I made this list of basic gotta watch operas for another thread. It is by no means a comprehensive guide to opera, but if you've seen all of them you have a pretty good introduction to opera imo:
Baroque opera:
L'Orfeo -Monteverdi (Italian)
Rinaldo - Handel (English)
Classical Opera:
Alceste - Gluck (Italian or French)
The Magic Flute - Mozart (German)
Romantic (pre-1850ish) opera:
Fidelio - Beethoven (Italian)
Lucia di Lammermoor - Donizetti (Italian)
Faust - Gounod
Opera (Post-1850ish)
A Puccini Opera (pick a plot that sounds good, my rec: La fanciulla del West)
A Verdi Opera (pick a plot that sounds good, my rec: Macbeth)
A Wagner opera (My rec: The entire Ring Cycle, or just Siegfried)
Salome - Strauss (German)
Modern (early)
Lulu - Berg (German)
Pelleas et Melisande - Debussy (French)
Bluebeard's Castle (Hungarian)
Oedipus Rex - Stravinsky (Latin)
Modern (later) (this is just bonus points)
John Adams - Nixon in China (English)
Phillip Glass - Einstein on the Beach (math)
Peter Maxwell Davies - 9 Songs for a mad king (English)

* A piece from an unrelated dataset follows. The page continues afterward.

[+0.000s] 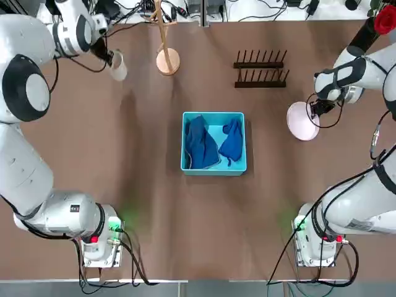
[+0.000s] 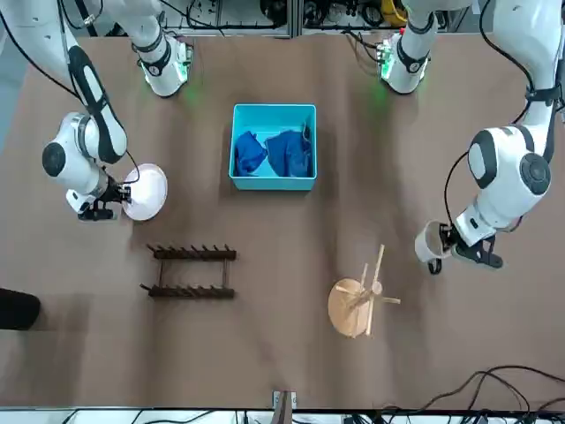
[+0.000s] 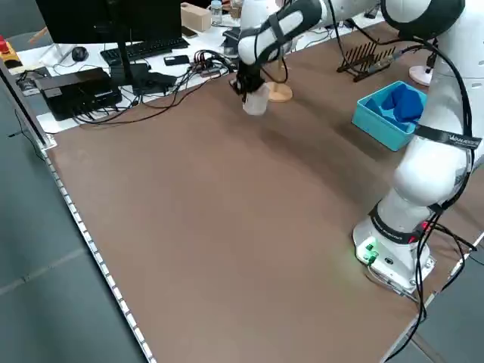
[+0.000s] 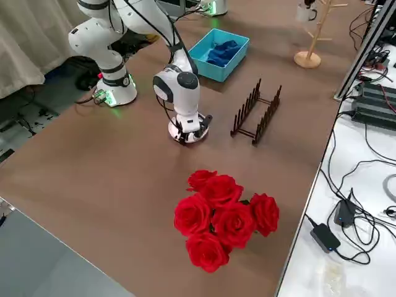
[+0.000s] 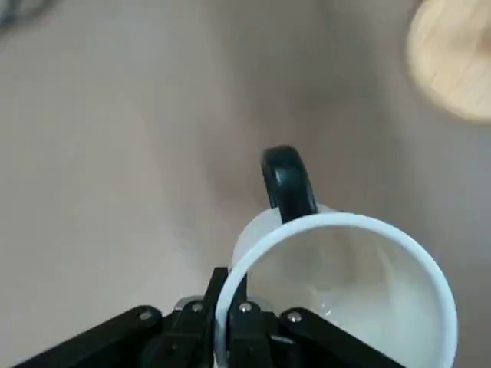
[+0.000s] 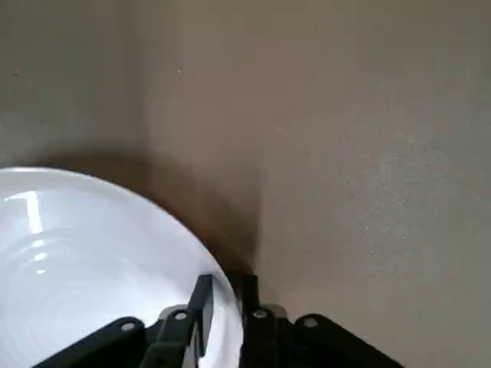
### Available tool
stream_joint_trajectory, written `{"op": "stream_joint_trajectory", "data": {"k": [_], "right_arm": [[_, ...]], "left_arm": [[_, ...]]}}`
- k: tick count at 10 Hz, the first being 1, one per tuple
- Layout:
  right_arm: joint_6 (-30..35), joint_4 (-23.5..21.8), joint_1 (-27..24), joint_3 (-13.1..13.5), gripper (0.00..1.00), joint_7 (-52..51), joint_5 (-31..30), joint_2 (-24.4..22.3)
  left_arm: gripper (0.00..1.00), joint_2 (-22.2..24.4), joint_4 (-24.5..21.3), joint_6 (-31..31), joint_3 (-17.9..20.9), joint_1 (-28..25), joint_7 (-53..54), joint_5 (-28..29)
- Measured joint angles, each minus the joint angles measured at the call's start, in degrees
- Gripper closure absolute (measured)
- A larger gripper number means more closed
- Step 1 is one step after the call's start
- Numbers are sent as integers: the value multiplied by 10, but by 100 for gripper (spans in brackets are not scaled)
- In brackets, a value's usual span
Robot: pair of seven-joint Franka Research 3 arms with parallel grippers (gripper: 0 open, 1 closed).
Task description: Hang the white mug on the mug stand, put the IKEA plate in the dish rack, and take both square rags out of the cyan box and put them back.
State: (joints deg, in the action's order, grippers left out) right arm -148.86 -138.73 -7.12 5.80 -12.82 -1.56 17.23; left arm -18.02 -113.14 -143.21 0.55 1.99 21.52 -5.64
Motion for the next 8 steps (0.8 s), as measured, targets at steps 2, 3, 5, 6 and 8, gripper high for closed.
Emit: {"op": "stream_joint_trajectory", "data": {"k": [2, 3, 5, 6, 8], "right_arm": [[15, 5, 0, 0, 93, -15, 0, -6], [41, 20, 0, -1, 93, -38, 0, -10], [125, 78, 0, 0, 97, -84, -1, -40], [212, 129, 0, 0, 97, -93, -3, -60], [366, 248, 2, -1, 97, -98, -18, -84]], "left_arm": [[96, 0, 10, -94, -37, 2, 1, 0], [96, -1, 9, -127, -55, 3, 7, 2], [96, -1, 9, -160, -79, 4, 40, 13], [96, -1, 9, -174, -85, 4, 51, 20], [96, -1, 8, -192, -94, 4, 62, 31]]}}
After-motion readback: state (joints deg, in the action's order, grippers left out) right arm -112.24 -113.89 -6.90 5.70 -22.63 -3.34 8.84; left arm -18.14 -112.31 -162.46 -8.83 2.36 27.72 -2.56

Close calls that didn't make the list in roughly chronological order:
Dido and Aeneas (Purcell), Orfeo ed Euridice (Gluck), The Marriage of Figaro (Mozart), Don Giovanni (Mozart), William Tell (Rossini), The Barber of Seville (Rossini), Pagliacci (Leoncavallo), The Elixir of Love (Donizetti), Carmen (Bizet), The Pearl Fishers (Bizet), pretty much any other opera by Verdi, Pucinni or Wagner, Ein Deutsches Requiem (Brahms) and Verdi's Requiem (which are technically not operas, but still considered operatic works), Der Fledermaus (J Strauss II), Elektra (R Strauss), BORIS GODUNOV (Mussorgsky, highly recommended), The Snow Maiden (Rimsky-Korsakov), The Nose (Shostakovich), The Rake's Progress (Stravinsky), Moses und Aaron (Schoenberg), Wozzeck (Berg) Le Grand Macabre (Ligeti), Doctor Atomic (Adams)
These are just a few essentials I can name off the top of my head. The operatic repertoire is YUUUUGE, so to speak.